People are always talking about originality; but what do they mean? As soon as we are born, the world begins to work upon us and goes on to the end. What can we call our own except energy, strength, and will? If I could give an account of all that I owe to great predecessors and contemporaries, there would be but a small balance in my favor. [p. 115]

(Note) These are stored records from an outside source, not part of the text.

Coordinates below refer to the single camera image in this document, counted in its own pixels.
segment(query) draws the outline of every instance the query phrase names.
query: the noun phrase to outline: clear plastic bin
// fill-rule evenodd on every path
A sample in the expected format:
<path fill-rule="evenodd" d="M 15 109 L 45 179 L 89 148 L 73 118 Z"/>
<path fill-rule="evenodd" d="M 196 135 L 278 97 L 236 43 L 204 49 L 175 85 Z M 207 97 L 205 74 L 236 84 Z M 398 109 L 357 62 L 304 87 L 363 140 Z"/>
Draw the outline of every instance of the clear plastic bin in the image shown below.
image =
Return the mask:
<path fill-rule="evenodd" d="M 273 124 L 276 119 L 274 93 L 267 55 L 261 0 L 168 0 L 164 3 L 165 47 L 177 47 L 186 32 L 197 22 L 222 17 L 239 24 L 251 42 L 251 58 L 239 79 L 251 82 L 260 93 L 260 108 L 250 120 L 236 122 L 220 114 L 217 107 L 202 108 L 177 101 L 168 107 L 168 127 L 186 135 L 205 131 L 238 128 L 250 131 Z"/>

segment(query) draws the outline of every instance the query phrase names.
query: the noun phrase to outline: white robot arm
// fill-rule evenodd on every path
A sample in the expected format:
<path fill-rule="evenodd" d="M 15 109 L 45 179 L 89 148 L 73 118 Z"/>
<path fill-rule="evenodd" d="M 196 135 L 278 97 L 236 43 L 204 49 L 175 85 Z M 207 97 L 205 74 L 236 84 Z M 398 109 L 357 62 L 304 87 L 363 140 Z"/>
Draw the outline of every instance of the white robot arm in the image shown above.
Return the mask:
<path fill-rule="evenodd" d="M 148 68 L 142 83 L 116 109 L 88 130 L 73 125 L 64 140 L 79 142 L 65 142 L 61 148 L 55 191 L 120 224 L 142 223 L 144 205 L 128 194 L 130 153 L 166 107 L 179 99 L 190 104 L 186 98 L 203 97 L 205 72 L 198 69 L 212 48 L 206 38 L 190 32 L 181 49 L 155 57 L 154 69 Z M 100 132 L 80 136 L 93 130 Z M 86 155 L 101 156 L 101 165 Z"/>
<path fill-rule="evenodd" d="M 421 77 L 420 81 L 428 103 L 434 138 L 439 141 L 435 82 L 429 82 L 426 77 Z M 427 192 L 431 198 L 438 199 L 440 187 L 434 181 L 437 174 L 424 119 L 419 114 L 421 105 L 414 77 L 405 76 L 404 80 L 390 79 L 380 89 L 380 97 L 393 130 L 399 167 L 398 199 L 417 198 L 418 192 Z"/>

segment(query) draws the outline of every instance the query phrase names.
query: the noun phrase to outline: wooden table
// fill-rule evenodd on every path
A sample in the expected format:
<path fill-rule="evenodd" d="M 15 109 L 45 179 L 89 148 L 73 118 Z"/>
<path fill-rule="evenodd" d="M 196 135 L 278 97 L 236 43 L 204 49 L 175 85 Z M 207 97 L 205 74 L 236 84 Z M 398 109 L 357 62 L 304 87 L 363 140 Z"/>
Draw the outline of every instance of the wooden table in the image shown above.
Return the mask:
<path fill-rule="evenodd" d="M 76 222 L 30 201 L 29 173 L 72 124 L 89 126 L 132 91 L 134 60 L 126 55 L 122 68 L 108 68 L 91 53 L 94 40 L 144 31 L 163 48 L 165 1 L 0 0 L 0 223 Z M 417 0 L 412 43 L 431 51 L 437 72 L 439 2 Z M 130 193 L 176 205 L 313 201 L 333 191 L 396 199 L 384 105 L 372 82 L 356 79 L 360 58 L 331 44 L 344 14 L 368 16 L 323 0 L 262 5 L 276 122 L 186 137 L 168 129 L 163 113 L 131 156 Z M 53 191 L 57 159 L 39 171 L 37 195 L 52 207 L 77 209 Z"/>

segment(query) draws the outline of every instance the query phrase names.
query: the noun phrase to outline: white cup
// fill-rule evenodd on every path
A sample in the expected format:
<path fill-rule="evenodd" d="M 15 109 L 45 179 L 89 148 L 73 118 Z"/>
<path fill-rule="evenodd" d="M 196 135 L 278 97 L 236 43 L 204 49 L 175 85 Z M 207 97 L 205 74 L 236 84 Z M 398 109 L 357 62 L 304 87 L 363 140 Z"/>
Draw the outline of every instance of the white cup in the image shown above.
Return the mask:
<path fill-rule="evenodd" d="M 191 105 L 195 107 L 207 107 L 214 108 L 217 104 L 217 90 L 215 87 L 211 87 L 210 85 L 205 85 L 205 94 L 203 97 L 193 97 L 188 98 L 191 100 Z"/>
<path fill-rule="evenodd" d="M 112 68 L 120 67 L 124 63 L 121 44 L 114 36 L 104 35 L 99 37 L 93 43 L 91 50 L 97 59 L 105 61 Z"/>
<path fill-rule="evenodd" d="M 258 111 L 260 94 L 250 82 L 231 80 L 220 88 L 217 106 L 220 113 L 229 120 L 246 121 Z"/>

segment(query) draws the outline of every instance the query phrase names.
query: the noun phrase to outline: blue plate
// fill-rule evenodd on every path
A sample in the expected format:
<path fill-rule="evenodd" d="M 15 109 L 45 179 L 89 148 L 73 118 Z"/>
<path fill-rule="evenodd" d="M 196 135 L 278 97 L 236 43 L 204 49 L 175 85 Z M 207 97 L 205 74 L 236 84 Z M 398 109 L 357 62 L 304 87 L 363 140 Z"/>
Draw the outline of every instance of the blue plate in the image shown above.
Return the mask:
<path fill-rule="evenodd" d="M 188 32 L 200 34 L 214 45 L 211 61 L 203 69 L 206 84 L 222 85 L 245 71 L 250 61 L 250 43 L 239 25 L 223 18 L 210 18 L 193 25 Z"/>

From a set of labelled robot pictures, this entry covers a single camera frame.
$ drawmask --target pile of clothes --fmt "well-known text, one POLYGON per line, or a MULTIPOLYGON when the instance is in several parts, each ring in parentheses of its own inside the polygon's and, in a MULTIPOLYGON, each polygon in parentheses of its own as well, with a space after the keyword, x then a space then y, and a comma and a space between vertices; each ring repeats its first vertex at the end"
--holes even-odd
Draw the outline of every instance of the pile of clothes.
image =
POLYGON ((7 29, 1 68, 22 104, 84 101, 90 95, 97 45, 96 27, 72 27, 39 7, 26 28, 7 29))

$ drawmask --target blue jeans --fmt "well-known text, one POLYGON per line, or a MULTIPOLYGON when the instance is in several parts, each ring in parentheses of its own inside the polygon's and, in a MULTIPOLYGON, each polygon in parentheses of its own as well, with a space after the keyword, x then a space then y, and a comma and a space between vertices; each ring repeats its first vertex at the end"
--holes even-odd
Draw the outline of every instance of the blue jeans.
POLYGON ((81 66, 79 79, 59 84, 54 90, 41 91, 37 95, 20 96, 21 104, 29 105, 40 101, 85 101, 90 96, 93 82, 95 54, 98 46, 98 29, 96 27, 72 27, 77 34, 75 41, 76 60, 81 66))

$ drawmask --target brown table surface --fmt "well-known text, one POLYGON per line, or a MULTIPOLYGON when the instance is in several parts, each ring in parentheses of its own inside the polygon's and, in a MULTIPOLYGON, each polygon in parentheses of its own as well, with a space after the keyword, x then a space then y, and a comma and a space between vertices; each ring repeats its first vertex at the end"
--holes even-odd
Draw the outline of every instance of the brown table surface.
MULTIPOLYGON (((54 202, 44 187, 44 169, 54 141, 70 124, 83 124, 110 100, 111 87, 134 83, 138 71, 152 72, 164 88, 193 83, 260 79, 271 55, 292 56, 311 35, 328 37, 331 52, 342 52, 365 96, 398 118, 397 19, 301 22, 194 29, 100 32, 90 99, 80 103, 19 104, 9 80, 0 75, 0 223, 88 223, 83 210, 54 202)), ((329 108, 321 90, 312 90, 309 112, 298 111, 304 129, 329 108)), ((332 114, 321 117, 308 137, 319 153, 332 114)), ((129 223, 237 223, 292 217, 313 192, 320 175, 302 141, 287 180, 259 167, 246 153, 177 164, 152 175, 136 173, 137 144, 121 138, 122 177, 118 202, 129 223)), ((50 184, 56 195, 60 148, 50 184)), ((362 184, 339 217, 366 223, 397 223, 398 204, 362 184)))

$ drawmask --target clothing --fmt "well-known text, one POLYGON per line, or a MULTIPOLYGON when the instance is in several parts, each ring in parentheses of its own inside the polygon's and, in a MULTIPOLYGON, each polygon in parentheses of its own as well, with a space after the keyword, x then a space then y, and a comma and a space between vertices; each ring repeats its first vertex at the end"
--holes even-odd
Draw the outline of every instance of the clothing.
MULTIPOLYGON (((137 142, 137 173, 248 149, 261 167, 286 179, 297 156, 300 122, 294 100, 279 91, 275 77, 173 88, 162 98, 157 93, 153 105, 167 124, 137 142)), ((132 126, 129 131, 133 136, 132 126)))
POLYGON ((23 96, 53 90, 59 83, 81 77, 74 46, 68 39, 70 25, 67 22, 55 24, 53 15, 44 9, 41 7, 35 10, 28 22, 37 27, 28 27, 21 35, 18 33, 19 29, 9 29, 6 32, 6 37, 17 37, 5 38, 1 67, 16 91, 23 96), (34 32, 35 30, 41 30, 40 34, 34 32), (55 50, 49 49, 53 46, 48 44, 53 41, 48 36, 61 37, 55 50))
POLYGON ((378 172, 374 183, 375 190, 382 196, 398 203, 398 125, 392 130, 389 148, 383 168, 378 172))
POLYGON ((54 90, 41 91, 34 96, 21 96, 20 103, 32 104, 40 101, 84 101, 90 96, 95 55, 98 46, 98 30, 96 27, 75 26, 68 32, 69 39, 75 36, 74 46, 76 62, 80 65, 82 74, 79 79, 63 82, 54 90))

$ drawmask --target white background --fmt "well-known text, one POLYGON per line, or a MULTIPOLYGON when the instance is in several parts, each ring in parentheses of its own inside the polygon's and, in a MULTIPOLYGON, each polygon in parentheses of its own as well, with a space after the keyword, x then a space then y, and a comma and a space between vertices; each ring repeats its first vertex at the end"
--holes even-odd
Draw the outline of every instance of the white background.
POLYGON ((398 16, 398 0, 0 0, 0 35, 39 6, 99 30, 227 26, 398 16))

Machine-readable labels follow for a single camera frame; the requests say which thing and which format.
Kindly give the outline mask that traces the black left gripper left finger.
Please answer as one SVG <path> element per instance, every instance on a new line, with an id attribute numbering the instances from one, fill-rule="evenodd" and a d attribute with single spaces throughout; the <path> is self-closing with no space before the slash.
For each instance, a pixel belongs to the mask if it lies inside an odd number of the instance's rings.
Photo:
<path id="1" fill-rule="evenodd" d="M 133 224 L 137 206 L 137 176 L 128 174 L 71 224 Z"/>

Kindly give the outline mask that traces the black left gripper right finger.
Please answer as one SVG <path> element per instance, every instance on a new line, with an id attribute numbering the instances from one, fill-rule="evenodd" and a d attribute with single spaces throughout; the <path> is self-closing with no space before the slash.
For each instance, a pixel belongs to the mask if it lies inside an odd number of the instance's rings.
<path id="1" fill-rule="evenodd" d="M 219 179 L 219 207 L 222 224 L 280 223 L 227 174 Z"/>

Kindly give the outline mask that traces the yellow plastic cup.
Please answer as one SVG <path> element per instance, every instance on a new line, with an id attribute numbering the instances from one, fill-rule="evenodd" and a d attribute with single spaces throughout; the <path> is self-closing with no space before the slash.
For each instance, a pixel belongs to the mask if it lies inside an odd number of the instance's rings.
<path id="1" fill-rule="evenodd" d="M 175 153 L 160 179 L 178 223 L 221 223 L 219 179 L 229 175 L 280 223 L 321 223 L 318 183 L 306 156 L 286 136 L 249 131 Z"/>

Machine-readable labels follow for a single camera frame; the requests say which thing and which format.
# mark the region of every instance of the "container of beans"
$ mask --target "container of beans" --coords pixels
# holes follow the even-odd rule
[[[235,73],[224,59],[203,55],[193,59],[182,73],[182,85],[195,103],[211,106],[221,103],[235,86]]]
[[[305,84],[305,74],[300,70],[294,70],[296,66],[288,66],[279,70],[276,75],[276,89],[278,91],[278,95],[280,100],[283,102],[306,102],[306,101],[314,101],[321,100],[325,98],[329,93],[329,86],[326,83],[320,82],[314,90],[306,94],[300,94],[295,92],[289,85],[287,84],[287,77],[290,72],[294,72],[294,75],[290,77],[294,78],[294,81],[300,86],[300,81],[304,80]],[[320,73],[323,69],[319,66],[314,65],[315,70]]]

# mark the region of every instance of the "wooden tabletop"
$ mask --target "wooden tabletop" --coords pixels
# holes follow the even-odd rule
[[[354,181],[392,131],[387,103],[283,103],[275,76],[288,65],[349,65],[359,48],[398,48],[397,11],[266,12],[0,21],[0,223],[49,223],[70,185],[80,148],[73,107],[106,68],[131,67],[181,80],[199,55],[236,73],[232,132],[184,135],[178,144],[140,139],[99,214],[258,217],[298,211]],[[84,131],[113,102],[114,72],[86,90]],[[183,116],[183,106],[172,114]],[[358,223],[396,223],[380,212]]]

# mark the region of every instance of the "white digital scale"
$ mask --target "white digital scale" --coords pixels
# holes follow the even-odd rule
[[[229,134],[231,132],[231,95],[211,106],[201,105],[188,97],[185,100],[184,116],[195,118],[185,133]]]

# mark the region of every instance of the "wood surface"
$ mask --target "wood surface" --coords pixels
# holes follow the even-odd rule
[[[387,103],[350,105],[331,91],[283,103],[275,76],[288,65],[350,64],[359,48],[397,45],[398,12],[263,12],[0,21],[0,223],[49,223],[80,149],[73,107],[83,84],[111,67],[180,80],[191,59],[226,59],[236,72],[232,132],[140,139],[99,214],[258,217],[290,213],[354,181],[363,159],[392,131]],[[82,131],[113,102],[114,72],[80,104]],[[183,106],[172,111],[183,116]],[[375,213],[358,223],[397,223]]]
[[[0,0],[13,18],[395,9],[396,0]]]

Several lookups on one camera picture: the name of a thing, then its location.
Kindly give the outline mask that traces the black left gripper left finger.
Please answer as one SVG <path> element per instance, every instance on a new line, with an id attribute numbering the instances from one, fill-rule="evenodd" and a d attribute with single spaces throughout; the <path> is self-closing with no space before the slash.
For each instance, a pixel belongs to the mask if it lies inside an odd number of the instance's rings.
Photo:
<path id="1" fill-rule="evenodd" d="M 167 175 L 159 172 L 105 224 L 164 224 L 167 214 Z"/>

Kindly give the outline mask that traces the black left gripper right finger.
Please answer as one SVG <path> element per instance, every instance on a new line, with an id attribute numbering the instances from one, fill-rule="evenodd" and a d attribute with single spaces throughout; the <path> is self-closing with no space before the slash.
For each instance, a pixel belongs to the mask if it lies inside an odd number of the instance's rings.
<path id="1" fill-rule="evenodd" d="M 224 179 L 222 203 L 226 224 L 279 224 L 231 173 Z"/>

Elsewhere, Eckermann makes note of Goethe’s response to Byron‘s critique of Faust that Goethe had ‘found one thing here, the other there’:

The greater part of those fine things cited by Lord Byron,” said Goethe, “I have never even read, much less did I think of them, when I was writing ‘Faust.’ But Lord Byron is only great as a poet; as soon as he reflects, he is a child. He knows not how to help himself against the stupid attacks of the same kind made upon him by his own countrymen. He ought to have expressed himself more strongly against them. ‘What is there is mine,’ he should have said, ‘and whether I got it from a book or from life, is of no consequence; the only point is, whether I have made a right use of it.’ Walter Scott used a scene from my Egmont and he had a right to do so; and because he did it well, he deserves praise. He has also copied the character of Mignon in one of his romances; but whether with equal judgment, is another question. Lord Byron’s transformed Devil is a continuation of Mephistophiles, and quite right too. If, from the whim of originality, he had departed from the model, he would certainly have fared worse. Thus, my Mephistophiles sings a song from Shakspeare, and why should he not? Why should I give myself the trouble of inventing one of my own, when this said just what was wanted. If, too, the prologue to my ‘Faust’ is something like the beginning of Job, that is again quite right, and I am rather to be praised than censured. [pp. 82-83]

Like all truly great artists, Goethe recognizes that ‘genius’ and ‘creativity’ have little to do with ‘originality’–whatever that means. Rather, the artist, as noted by all too many who create, is a magpie, a borrower and stealer and copier and mime and ventriloquist. She takes what she needs for her work and synthesizes them into a new work. It is this genius of synthesis we recognize; it is this vision, the one that picked out what it needed and combined them into a whole only visible to it, that we so admire. Great works of art, like all human productions, do not spring forth, fully formed, like Athena out of the skull of Zeus. They have long gestations, and the raw material that goes into this making is drawn from the world around them, from the creative work of other humans, artists or not. The history of an artwork always includes that of the pieces that went into its making.

As always, Goethe remains relevant; so-called ‘intellectual property‘ acolytes would do well to pay attention to a man who knew a bit about artistic creation.